In fact, and remarkably for Soap Land, especially during such a dark and violent season, all three shows conclude on a positive note this week. “I think we should get married,” Bobby tells April at the end of DALLAS before the frame freezes on her laughing and hugging him. FALCON CREST’s happy ending is perhaps the most unexpected and rewarding of the three, but we’ll get to that.

FC and DALLAS each open with an establishing shot of an ambulance outside the family home — a response to the dramatic events at the end of last week’s episodes: Cally’s overdose, Sydney’s fatal stabbing of Ian and Emma’s shooting of Charley (who isn’t as dead as I previously assumed; instead, he has disappeared, never to be seen again). After having her stomach pumped, Cally’s not in bad shape, all things considered. “I didn’t mean to try to kill myself,” she tells JR. “I never took any pills before … I guess I took too many …” “Pills never solve anybody’s problems,” states JR categorically, having seemingly caught the Public Service Announcement bug from KNOTS. “Let’s just try to forget all that’s happened. Let’s just be us again,” she suggests and he agrees. Lance and Pilar attempt the same thing on FALCON CREST but are not successful. “I just can’t forget,” says Lance.

Whereas Lance cannot get over seeing a videotape of his wife having sex with a man for business reasons, Carter McKay fetches his girlfriend Rose back to Dallas for the express purpose of making a videotape of her having sex with Cliff Barnes so that he can blackmail him with it, also for business reasons. While Lance called Pilar “a damn whore” last week, Rose makes it clear to Mack that “I may have been free and easy, honey, but I was never no whore.” Nevertheless, she goes along with his plan. “I don’t care about that tape,” shrugs Cliff when Mack shows it to him. “So I got lucky with some bimbo.
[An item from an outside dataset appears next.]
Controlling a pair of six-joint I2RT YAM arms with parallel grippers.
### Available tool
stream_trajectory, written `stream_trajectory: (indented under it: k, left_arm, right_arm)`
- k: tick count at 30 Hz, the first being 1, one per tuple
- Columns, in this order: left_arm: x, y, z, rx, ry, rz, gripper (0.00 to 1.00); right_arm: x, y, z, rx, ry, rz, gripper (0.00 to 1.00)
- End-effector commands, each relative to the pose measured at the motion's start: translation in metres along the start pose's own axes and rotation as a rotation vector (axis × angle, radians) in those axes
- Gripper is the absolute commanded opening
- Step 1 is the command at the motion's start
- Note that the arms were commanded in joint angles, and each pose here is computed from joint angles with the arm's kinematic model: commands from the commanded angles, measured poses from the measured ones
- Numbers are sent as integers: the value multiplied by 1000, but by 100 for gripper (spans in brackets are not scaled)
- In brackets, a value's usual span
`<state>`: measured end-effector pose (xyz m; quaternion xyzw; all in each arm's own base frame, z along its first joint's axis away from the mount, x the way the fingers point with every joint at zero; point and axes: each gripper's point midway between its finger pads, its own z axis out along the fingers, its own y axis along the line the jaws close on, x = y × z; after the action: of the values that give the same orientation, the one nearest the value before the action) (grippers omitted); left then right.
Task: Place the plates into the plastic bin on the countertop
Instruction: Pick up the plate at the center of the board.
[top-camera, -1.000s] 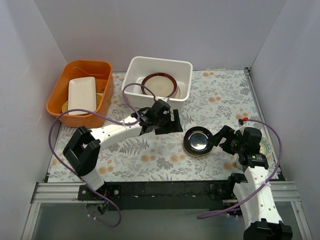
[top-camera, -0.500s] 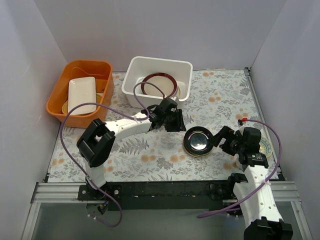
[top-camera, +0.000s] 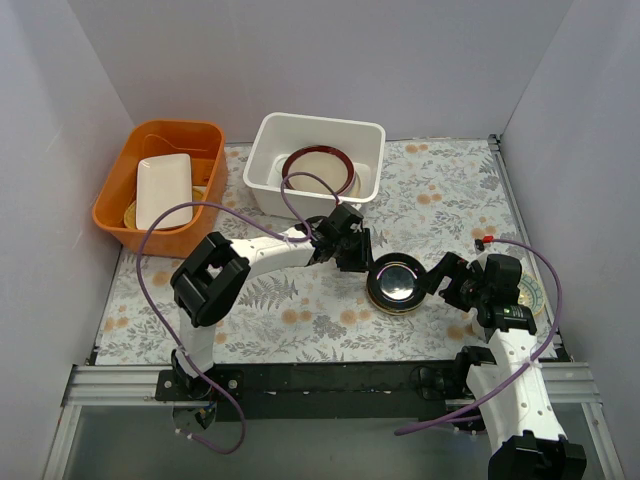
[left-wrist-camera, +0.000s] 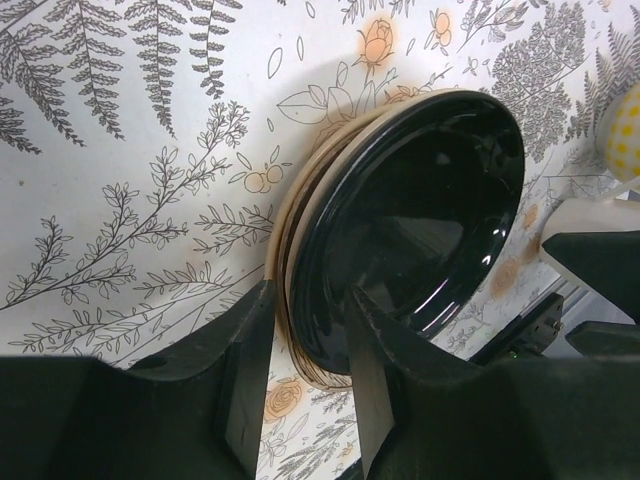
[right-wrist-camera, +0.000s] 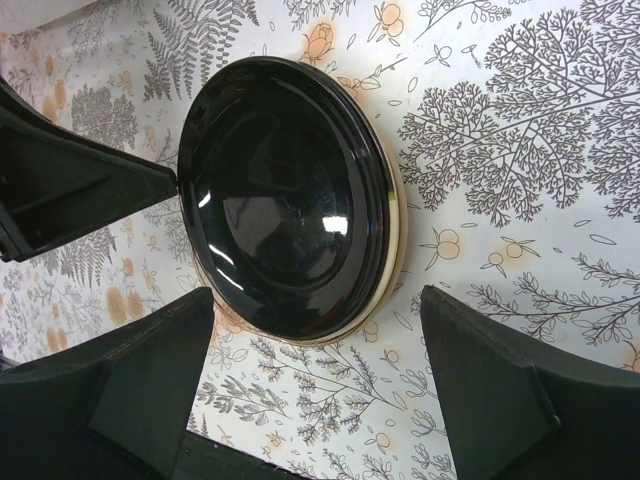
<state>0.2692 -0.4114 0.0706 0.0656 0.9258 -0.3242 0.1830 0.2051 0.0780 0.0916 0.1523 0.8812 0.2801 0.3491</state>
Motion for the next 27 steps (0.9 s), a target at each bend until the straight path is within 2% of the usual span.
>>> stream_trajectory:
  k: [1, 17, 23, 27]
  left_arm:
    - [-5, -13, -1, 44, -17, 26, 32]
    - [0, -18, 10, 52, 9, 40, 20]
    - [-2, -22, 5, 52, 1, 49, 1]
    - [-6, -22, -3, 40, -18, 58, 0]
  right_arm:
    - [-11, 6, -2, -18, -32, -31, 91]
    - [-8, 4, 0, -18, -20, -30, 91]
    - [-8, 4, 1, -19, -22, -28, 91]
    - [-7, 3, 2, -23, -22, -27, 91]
It’s not like I’m married …” “That may be,” Mack concedes, “but how do you think it would look if it got out that you were sleeping with the wife of the Head of West Star? … The young lady who co-starred with you in that film has, for three days now, been Mrs Carter McKay.” As untimely marriage reveals go, this isn’t quite as sensational as Emma announcing her union with Charley mere seconds after being awarded conservatorship of Falcon Crest, but it’s still fun.
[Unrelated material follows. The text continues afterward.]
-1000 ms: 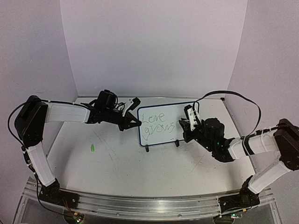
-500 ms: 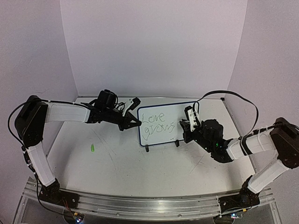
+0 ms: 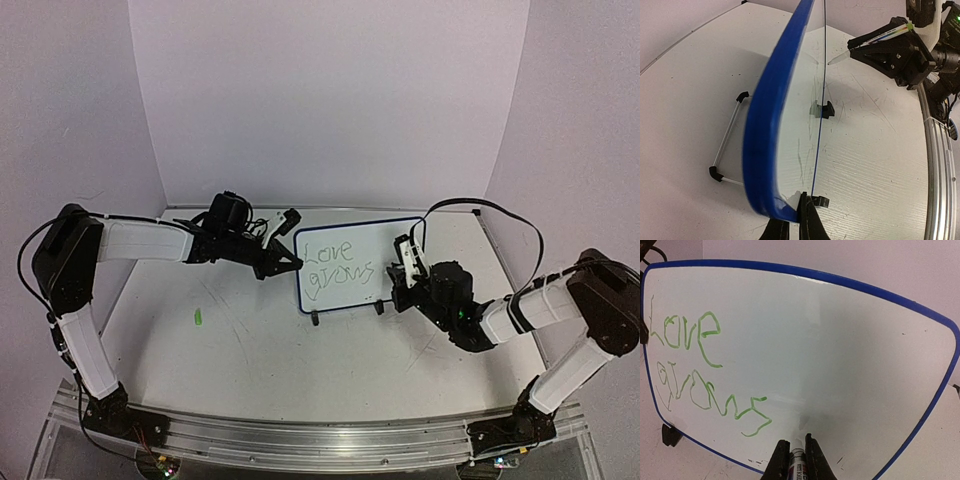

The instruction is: Write a sentence on the whiteboard

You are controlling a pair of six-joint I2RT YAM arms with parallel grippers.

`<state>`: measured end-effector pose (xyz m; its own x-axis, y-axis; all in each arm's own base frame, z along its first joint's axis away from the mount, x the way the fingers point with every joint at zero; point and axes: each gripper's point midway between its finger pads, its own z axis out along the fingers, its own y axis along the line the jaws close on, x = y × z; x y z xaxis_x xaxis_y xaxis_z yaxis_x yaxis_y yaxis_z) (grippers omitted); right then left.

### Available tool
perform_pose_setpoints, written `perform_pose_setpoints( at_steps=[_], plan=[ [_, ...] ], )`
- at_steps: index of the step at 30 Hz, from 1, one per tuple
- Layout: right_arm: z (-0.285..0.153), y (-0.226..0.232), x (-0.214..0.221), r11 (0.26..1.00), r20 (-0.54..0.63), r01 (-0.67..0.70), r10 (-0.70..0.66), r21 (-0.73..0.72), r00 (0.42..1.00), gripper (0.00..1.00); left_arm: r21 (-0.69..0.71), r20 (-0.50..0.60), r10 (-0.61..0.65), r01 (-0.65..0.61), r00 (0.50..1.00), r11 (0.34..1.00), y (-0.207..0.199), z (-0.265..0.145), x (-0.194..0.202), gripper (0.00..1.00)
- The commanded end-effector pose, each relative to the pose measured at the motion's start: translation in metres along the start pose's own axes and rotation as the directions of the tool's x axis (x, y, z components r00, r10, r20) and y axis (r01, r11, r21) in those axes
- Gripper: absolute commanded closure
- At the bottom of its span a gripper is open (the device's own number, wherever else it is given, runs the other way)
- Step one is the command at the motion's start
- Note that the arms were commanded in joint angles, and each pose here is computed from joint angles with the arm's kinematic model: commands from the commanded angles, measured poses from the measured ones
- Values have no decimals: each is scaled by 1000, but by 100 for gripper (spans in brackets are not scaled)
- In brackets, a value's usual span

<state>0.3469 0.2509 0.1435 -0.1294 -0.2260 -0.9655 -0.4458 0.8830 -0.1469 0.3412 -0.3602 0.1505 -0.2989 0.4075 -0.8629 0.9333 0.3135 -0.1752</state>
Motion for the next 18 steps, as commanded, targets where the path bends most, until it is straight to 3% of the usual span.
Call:
perform_pose_setpoints(
  at_steps=[1, 18],
  plan=[
    [6, -9, -24, 999, 67, -23, 20, 48, 998, 100, -174, -179, -41, 10, 983, 985, 44, 2, 57, 100],
    [17, -3, -28, 999, 85, -5, 2, 35, 996, 100, -178, -191, -46, 12, 980, 984, 45, 3, 62, 100]
  ],
)
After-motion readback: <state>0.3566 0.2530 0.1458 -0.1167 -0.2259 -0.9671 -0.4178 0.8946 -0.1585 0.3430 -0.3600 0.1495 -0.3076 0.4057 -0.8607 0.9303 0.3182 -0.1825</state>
It’s Bring Your Son and Heir to Work Day on both DALLAS and FALCON CREST. No sooner has JR reconciled with Cally than he must take another overnight trip to Austin, the scene of his recent indiscretion, to “try to do something about Barnes.” To pacify his wife, he offers to “take James down there with me. I won’t get any trouble with him hanging around and it’ll give him a chance to see the wheeling and dealing side of the business.” Meanwhile on FC, there’s a brand new father/son storyline with the arrival of Danny Sharpe, Michael’s college-age kid. Like DALLAS’s James, KL’s Paige, and FC’s Sydney, Danny has recently spent some time in Europe, and has his own unique take on the place: “Too many old buildings and the women don’t shave their pits.”
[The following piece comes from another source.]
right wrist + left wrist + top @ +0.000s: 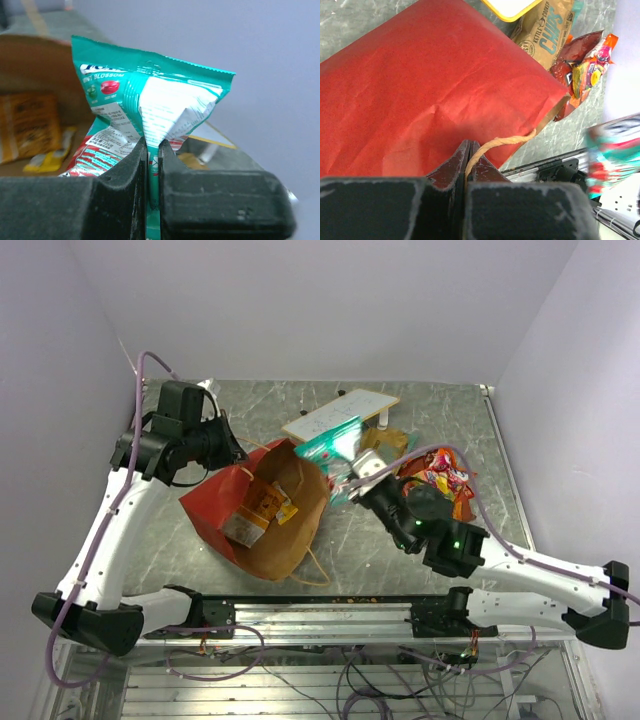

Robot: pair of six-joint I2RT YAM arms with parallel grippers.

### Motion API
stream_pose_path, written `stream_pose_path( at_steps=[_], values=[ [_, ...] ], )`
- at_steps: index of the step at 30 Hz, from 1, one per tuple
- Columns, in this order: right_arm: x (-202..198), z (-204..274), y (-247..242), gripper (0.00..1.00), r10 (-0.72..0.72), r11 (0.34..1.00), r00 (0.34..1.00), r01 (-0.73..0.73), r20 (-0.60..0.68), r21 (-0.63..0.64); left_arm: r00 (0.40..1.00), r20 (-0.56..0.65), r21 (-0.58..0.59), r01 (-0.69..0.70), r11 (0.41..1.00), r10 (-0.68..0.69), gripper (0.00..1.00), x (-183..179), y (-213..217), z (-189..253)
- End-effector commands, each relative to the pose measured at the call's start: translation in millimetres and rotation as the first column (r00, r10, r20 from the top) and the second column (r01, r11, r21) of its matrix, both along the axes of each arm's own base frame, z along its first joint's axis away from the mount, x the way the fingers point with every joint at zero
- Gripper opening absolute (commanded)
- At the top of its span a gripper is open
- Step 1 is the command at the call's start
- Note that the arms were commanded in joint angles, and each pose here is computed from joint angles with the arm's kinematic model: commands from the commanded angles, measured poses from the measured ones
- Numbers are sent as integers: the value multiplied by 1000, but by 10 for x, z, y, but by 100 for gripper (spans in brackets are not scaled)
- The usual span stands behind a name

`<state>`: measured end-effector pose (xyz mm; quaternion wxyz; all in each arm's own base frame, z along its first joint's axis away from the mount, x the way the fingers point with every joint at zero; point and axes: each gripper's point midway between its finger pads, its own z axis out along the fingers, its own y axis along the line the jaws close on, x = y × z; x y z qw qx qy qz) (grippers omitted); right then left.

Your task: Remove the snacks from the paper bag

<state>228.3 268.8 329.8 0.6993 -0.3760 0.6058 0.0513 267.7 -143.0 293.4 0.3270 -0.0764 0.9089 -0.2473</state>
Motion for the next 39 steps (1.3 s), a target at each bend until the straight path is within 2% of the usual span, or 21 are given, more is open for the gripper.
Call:
stream_pose_path(
  at_steps=[1,3,6,11,18,23,25,27,28,29,32,35,39],
  values=[
    [288,303,-694,0,-407,898,912,387,60,210,999,43,23,-23,999,22,7,120,60,82],
    [466,301,-909,0,-524,823,851,500,21,270,999,39,20,-19,1000,18,7,125,47,78],
    [865,26,-1186,0,-624,713,768,635,-143,297,1000,27,7,-15,1000,15,7,124,24,56],
    [1406,-578,-1435,0,-592,539,652,757,-474,370,999,31,-17,-12,1000,13,7,120,-7,89],
    [1608,-1529,-1464,0,-541,409,466,873,-700,265,999,44,-30,-21,999,22,7,117,-6,156],
    [1727,-1884,-1536,0,-545,362,402,905,-736,225,999,35,-53,-14,998,16,7,104,-45,135],
    [1758,-1988,-1571,2,-570,354,378,914,-730,197,999,31,-70,-10,998,13,7,108,-75,127],
    [1757,-2067,-1604,10,-595,359,354,920,-721,156,1000,24,-88,-1,996,4,7,102,-110,133],
    [1737,-2092,-1634,17,-610,352,333,927,-719,131,1000,21,-94,3,996,-1,7,98,-125,143],
    [1707,-2106,-1655,28,-617,347,315,931,-721,110,1000,20,-97,6,995,-4,7,91,-131,150],
    [1595,-2072,-1643,53,-603,397,331,914,-726,86,1000,26,-100,4,995,-1,7,63,-119,160],
    [1449,-1842,-1482,64,-499,528,448,836,-742,149,1000,27,-110,9,994,-6,7,30,-126,148],
    [1221,-1451,-1276,68,-337,653,595,706,-729,274,1000,3,-130,21,991,-20,7,-5,-167,127]
  ],
)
Also like James, Danny is eager to learn how his father’s business works. Michael is wary at first, thinking Danny might harbour some resentment towards him for not being around much when he was growing up. “What d’you come here for, to throw darts at me?” he asks him. “No, Dad — to throw darts with you,” Danny assures him. So Michael allows him to tag along to his next business meeting, which just happens to be at Falcon Crest. As far as Michael is concerned, he now owns the winery, but Emma claims she was tricked into signing it over by Charley and Ian. “Watch me,” Michael instructs his son. “This broad’s gonna put on the innocent face and we’re gonna clean her out.” JR, meanwhile, is intent on showing his son that “there’s a lot more to the oil business than just sucking it out of the ground.”

However, matters are soon complicated, for both James and Danny, as business gets mixed up with pleasure. In Austin, James is dismayed to realise that he is there as a smokescreen for JR’s fling with Diana Farrington, a member of the committee set up by Cliff to investigate the tanker disaster. “If it takes a little roll in the hay to keep Barnes off my back …,” JR shrugs. “What about Cally?” asks James. “This doesn’t have anything to do with Cally,” JR insists, “it’s strictly business.” “Then it’s pretty lousy business,” decides James.

Meanwhile, no sooner does Danny clap eyes on Sydney at Falcon Crest than he finds himself in a full-blown, double-sided “spy who loved me” storyline. Realising he is attracted to her, Sydney decides to take advantage of his interest by persuading him to talk to his father about not pursuing his claim for Falcon Crest. “Emma’s the only person in my whole life who’s ever been kind to me and if I can do anything to help her, even a little bit, it’s worth it,” she explains. ”It’s a dangerous game, Sydney,” cautions Pilar, speaking from experience. Pilar may be right, but it’s a game everyone in Soap Land seems to be playing right now. Danny and Sydney, Michael and Genele, JR and Diana, James and Michelle, Cliff and Rose, Paige and Tom — they’re all mixing business and pleasure, either knowingly or otherwise.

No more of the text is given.